Elsevier

Neurocomputing

Volume 173, Part 3, 15 January 2016, Pages 1554-1564
Neurocomputing

Spatial regularization in subspace learning for face recognition: implicit vs. explicit

https://doi.org/10.1016/j.neucom.2015.09.028Get rights and content

Abstract

In applying traditional statistical method to face recognition, each original face image is often vectorized as a vector. But such a vectorization not only leads to high-dimensionality, thus small sample size (SSS) problem, but also loses the original spatial relationship between image pixels. It has been proved that spatial regularization (SR) is an effective means to compensate the loss of such relationship and at the same time, and mitigate SSS problem by explicitly imposing spatial constraints. However, SR still suffers from two main problems: one is high computational cost due to high dimensionality and the other is the selection of the key regularization factors controlling the spatial regularization and thus learning performance. Accordingly, in this paper, we provide a new idea, coined as implicit spatial regularization (ISR), to avoid losing the spatial relationship between image pixels and deal with SSS problem simultaneously for face recognition. Different from explicit spatial regularization (ESR), which introduces directly spatial regularization term and is based on vector representation, the proposed ISR constrains spatial smoothness within each small image region by reshaping image and then executing 2D-based feature extraction methods. Specifically, we follow the same assumption as made in SSSL (a typical ESR method) that a small image region around an image pixel is smooth, and reshape each original image into a new matrix whose each column corresponds to a vectorized small image region, and then we extract features from the newly-formed matrix using any off-the-shelf 2D-based method which can take the relationship between pixels in the same row or column into account, such that the original spatial relationship within the neighboring region can be greatly retained. Since ISR does not impose constraint items, compared with ESR, ISR not only avoids the selection of the troublesome regularization parameter, but also greatly reduces computational cost. Experimental results on four face databases show that the proposed ISR can achieve competitive performance as SSSL but with lower computational cost.

Introduction

Face recognition [1], [2], [3], [4], [5], [6], [7], [8], [9], [10], as one of the most important issues in computer vision and pattern recognition, has been advanced and widely studied over the past few decades because of its wide applications in security, human-machine communication, etc. Different from conventional image retrieval [11], [12] or recognition [13] tasks, face recognition has its own challenges and attracted extensive research efforts. Among the existing face recognition methods, subspace learning method [1], [2], [3], [4], [5], [6], [7], [8], [9], [10] is one of the most successful and well-studied techniques. In implementing the subspace learning methods, one need to first convert a two-dimensional (2D) face image of size m×n into a one-dimensional (1D) vector of length mn, i.e., representing each face image as a corresponding point in the high-dimensional vector space, and then apply features extraction for face recognition. However, such a vector conversion often suffers from two main problems: 1) small sample size (SSS) problem which leads to over-fitting in classification, and likewise makes the subspace learning methods (e.g., LDA, LPP, NPE, etc.) difficult to discover the real intrinsic discriminant or geometrical structures [14]; and 2) it breaks the natural spatial structure of images and thus makes the concatenated vector losing spatial relationship between pixels. In this paper, we attempt to address such two problems.

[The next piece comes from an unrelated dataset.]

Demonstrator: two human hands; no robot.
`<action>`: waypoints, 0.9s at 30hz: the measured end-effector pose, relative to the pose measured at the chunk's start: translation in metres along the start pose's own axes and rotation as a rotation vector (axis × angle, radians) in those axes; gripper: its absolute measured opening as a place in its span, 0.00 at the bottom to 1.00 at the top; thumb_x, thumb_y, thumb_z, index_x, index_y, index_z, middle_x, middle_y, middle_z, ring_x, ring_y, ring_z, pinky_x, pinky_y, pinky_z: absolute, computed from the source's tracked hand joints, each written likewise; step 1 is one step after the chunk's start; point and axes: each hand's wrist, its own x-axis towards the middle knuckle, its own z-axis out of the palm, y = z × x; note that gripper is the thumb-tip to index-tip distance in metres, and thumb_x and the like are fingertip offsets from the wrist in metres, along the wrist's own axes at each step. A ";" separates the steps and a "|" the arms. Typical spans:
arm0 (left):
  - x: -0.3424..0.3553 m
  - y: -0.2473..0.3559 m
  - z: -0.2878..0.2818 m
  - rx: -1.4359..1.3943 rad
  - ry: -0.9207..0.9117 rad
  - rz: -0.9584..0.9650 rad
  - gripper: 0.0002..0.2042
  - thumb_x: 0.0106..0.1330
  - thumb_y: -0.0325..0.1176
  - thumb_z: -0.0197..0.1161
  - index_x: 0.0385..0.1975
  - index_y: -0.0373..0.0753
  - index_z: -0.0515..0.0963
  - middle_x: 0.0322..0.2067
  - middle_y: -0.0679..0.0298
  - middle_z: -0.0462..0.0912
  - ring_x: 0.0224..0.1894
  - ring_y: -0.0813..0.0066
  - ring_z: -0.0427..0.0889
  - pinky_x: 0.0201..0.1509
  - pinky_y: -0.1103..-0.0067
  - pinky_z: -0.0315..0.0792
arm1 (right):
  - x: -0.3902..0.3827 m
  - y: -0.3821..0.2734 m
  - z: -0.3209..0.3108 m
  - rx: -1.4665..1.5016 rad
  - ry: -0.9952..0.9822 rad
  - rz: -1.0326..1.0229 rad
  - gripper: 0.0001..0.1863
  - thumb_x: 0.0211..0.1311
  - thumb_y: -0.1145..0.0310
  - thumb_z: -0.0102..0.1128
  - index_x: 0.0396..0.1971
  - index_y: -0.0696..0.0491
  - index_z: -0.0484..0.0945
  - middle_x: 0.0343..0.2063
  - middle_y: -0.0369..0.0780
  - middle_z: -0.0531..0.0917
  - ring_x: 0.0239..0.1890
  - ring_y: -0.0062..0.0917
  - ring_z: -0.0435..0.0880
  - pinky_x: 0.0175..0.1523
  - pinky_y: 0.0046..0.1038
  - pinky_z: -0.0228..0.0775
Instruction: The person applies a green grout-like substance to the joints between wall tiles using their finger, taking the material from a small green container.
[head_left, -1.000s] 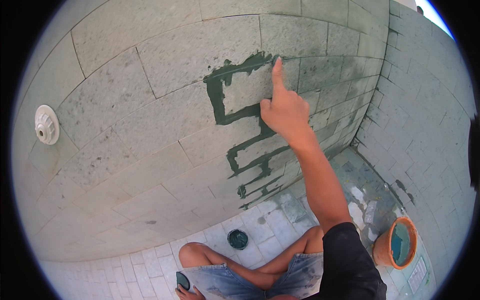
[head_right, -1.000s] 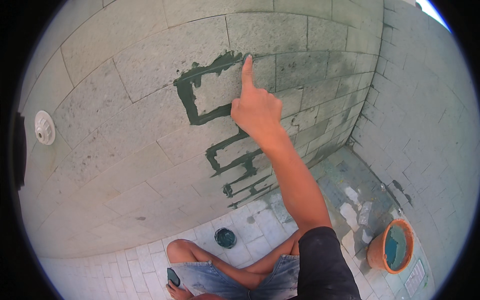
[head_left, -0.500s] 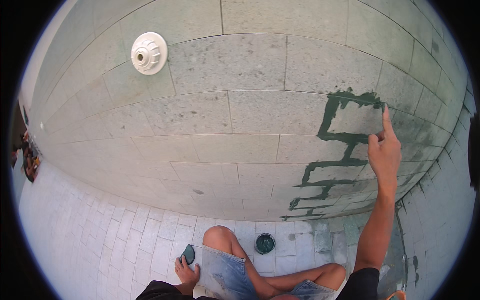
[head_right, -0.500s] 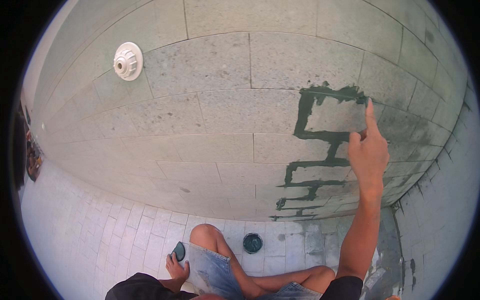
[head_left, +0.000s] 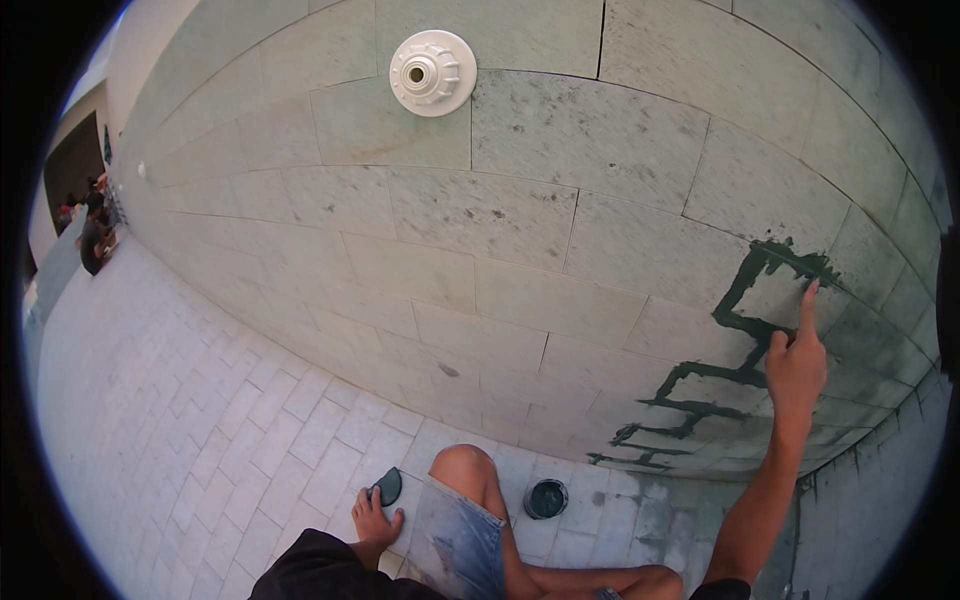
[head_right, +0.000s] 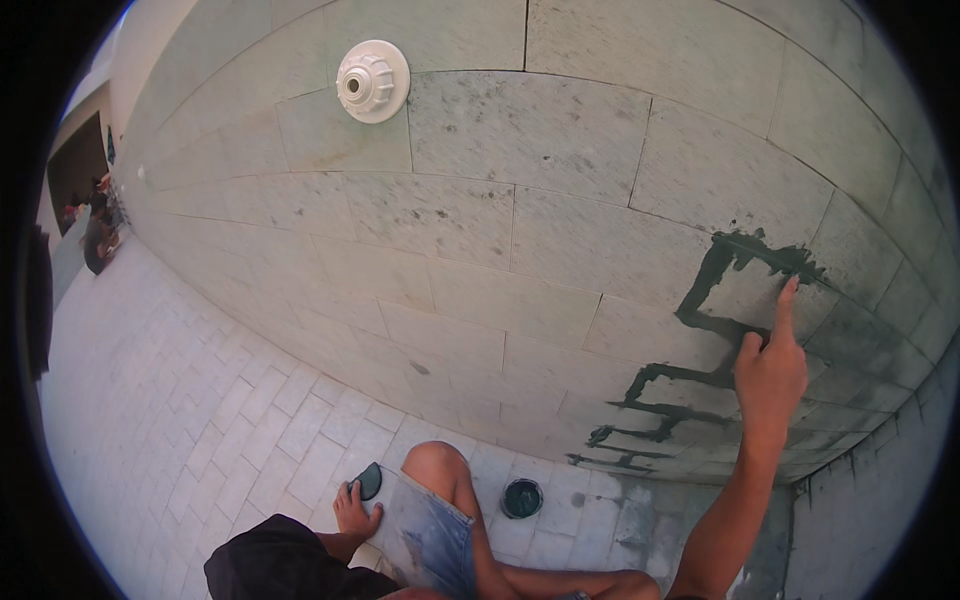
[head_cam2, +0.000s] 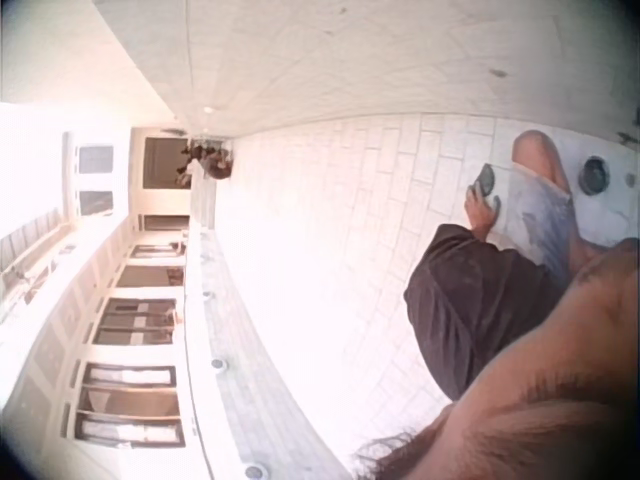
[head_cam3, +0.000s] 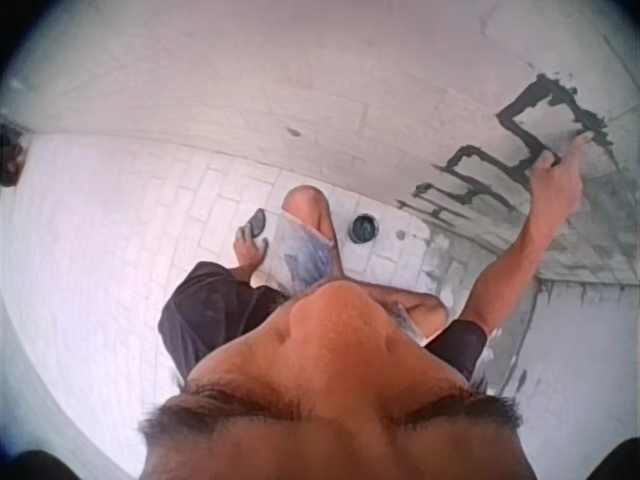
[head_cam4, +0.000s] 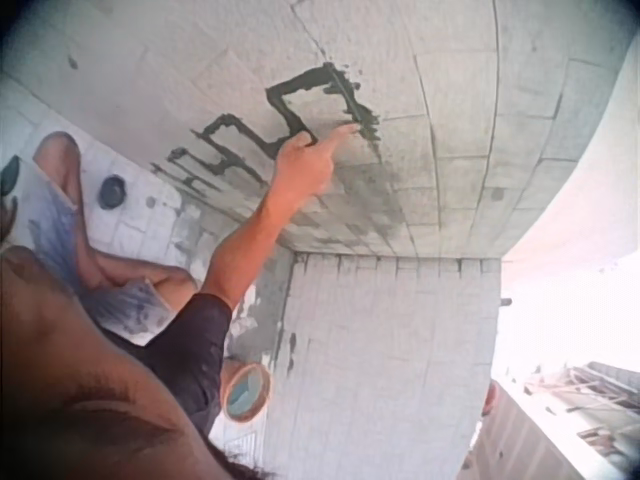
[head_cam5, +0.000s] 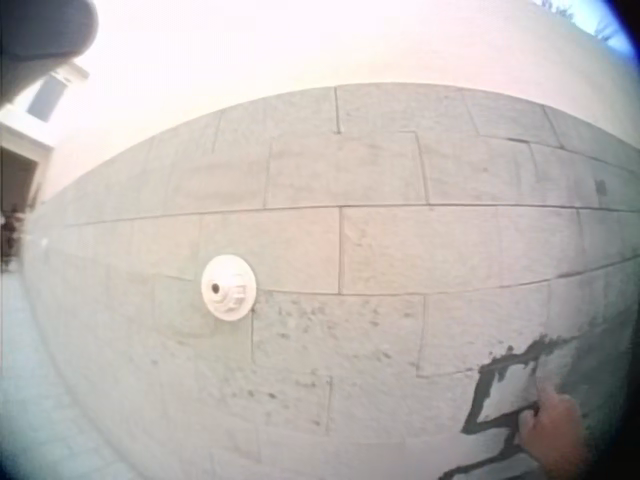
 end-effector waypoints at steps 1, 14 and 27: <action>0.003 0.000 0.000 0.000 0.003 0.014 0.40 0.56 0.52 0.65 0.65 0.35 0.63 0.66 0.40 0.60 0.69 0.42 0.58 0.70 0.54 0.53 | -0.001 0.009 -0.002 0.047 -0.024 -0.062 0.46 0.55 0.77 0.53 0.76 0.39 0.53 0.16 0.39 0.70 0.19 0.23 0.67 0.33 0.26 0.66; 0.003 0.004 0.008 0.123 0.050 0.069 0.37 0.63 0.46 0.63 0.69 0.37 0.59 0.65 0.40 0.61 0.67 0.41 0.62 0.67 0.54 0.58 | 0.017 0.022 -0.014 -0.220 -0.086 0.154 0.54 0.54 0.66 0.56 0.77 0.53 0.33 0.21 0.50 0.84 0.25 0.46 0.84 0.33 0.42 0.74; 0.006 0.013 -0.004 0.121 0.205 0.244 0.36 0.66 0.55 0.60 0.65 0.33 0.67 0.55 0.35 0.73 0.54 0.34 0.74 0.56 0.51 0.71 | 0.011 -0.001 -0.026 -0.451 -0.233 0.086 0.53 0.54 0.70 0.58 0.76 0.58 0.36 0.20 0.48 0.83 0.21 0.43 0.83 0.28 0.41 0.73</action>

In order to retain the spatial relationship between image pixels as much as possible and at the same time avoid SSS problem, researchers have paid a lot of attention on original matrix or 2D representation of face images and developed corresponding 2D methods by directly operating on face matrices, for the vector-based subspace dimensionality reduction methods especially for PCA and LDA. The 2D versions of PCA include two-dimensional principal component analysis (2DPCA) [15], generalized low rank approximations of matrices (GLRAM) [16], etc. While the 2D versions of LDA include single-side 2D-LDA [17] and bi-side 2DLDA [18], etc. Among these methods, 2DPCA [15] and 2D-LDA [17] extract features only along the row (or the column) direction of image matrices, while GLRAM and 2DLDA can extract features along both the row and column directions of image matrices. Subsequently some researchers have further extended the subspace dimensionality reduction methods to higher order (HO) tensor data [19], [20], [21]. Until now, almost all existing vector-based subspace methods have been successively extended to their corresponding 2D or HO counterparts. Compared with the vector-based approaches, 2D-based approaches have three main advantages: 1) they can naturally and effectively elude SSS problem due to far lower dimensionality of the scatter matrix directly defined on images themselves, thus effortlessly avoiding singularity problem of the original within-class scatter matrix; 2) they partially utilize the spatial relationship among pixels in the same whole row (column); 3) they dramatically reduce the computational complexity in feature extraction due to small-size scatter matrix involved in dimensionality reduction. Extensive experimental results have shown the superiority of these 2D-based approaches to their corresponding vector counterparts. However, a recent research [14] pointed out that 2D-based approaches actually consider relationship between pixels only in the whole row (column) but fail to capitalize on the spatial information of the whole images such that the embedding functions of 2D-based approaches will still be spatially rough or not smooth enough.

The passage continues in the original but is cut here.